▶ [Aim of the task]:
Please print every line of the listing, unchanged.
§ §
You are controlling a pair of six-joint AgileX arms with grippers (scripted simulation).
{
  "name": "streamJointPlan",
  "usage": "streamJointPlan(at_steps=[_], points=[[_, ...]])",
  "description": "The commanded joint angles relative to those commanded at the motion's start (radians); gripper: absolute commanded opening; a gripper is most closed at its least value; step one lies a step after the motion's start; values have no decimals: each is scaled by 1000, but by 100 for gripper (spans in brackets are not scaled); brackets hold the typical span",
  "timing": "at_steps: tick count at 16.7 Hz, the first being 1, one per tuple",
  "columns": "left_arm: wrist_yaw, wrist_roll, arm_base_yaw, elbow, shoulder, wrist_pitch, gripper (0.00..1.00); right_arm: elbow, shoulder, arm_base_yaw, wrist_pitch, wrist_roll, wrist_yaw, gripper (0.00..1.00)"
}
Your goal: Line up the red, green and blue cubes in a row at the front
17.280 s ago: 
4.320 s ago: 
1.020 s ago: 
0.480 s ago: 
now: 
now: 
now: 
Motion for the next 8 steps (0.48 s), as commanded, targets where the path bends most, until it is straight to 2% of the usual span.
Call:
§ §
▶ [Response to this exercise]:
You are controlling a pair of six-joint AgileX arms with grippers (scripted simulation).
{
  "name": "streamJointPlan",
  "usage": "streamJointPlan(at_steps=[_], points=[[_, ...]])",
  "description": "The commanded joint angles relative to those commanded at the motion's start (radians); gripper: absolute commanded opening; a gripper is most closed at its least value; step one lies a step after the motion's start; values have no decimals: each is scaled by 1000, but by 100 for gripper (spans in brackets are not scaled); brackets hold the typical span",
  "timing": "at_steps: tick count at 16.7 Hz, the first being 1, one per tuple",
  "columns": "left_arm: wrist_yaw, wrist_roll, arm_base_yaw, elbow, shoulder, wrist_pitch, gripper (0.00..1.00); right_arm: elbow, shoulder, arm_base_yaw, wrist_pitch, wrist_roll, wrist_yaw, gripper (0.00..1.00)"
}
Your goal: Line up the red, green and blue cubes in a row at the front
17.280 s ago: 
4.320 s ago: 
1.020 s ago: 
0.480 s ago: 
now: 
now: 
now: 
Motion for the next 8 steps (0.48 s), as commanded, targets where the path bends most, until it is straight to 2% of the usual span.
Call:

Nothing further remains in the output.